WHAT IS REQUIRED ->
Could you give the listing again exactly, without its pictures?
[[ STORED DATA, beginning ]]
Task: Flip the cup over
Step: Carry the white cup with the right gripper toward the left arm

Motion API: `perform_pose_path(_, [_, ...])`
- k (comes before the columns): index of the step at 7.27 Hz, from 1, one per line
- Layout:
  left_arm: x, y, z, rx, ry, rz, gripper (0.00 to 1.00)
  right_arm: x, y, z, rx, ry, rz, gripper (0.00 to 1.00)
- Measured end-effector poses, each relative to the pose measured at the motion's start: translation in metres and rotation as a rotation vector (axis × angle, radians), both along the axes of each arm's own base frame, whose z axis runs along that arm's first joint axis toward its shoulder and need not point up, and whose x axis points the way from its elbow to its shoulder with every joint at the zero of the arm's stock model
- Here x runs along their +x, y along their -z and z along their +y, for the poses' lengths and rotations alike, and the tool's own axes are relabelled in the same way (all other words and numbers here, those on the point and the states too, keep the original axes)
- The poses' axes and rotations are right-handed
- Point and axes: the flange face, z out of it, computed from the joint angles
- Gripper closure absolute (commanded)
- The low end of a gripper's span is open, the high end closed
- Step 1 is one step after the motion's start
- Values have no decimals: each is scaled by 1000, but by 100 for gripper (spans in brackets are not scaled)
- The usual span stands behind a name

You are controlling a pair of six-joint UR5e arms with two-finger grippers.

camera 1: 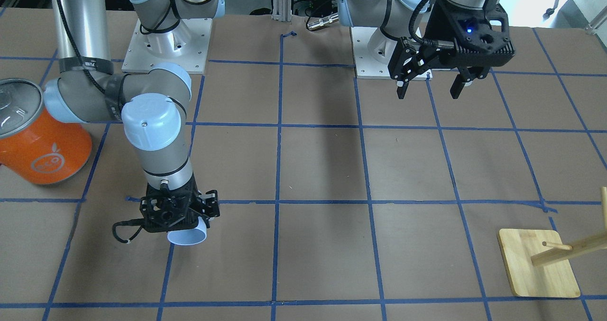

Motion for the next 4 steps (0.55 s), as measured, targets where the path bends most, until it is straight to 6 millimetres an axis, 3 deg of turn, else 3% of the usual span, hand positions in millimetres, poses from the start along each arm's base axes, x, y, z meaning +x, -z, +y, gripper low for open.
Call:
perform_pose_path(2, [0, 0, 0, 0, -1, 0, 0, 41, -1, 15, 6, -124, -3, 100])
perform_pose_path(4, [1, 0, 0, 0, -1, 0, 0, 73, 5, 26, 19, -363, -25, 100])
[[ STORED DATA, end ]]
RESULT ->
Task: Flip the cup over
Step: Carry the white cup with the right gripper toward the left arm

Motion API: `perform_pose_path(_, [_, ...])`
- k (comes before the columns): index of the step at 7.27 Hz, from 1, one per line
- Layout:
  left_arm: x, y, z, rx, ry, rz, gripper (0.00 to 1.00)
  right_arm: x, y, z, rx, ry, rz, gripper (0.00 to 1.00)
- Measured end-effector poses, each relative to the pose measured at the motion's start: translation in metres and rotation as a rotation vector (axis × angle, radians), both along the axes of each arm's own base frame, whose z axis runs along that arm's first joint axis toward its shoulder and need not point up, and whose x axis points the way from its elbow to its shoulder with every joint at the zero of the arm's stock model
- Here x runs along their +x, y along their -z and z along their +y, for the poses' lengths and rotations alike, and the tool's own axes are relabelled in the same way (all other words and numbers here, those on the point and the states too, keep the original axes)
- The poses' axes and rotations are right-handed
- Point and axes: the flange face, z out of it, computed from the joint angles
- Gripper closure absolute (commanded)
- The low end of a gripper's span is open, the high end closed
- Step 1 is one step after the motion's start
- Values have no decimals: each is scaled by 1000, but by 100 for gripper (spans in brackets are not scaled)
- The usual span stands behind a name

You are controlling a pair of six-joint UR5e arms with two-finger grippers.

camera 1: 

Motion for the next 4 steps (0.55 s), as measured, targets where the path bends most, until it is straight to 6 millimetres an axis, 3 deg of turn, else 3% of the usual span, hand positions in millimetres, poses from the start along each arm's base axes, x, y, z meaning +x, -z, +y, gripper low for open.
Call:
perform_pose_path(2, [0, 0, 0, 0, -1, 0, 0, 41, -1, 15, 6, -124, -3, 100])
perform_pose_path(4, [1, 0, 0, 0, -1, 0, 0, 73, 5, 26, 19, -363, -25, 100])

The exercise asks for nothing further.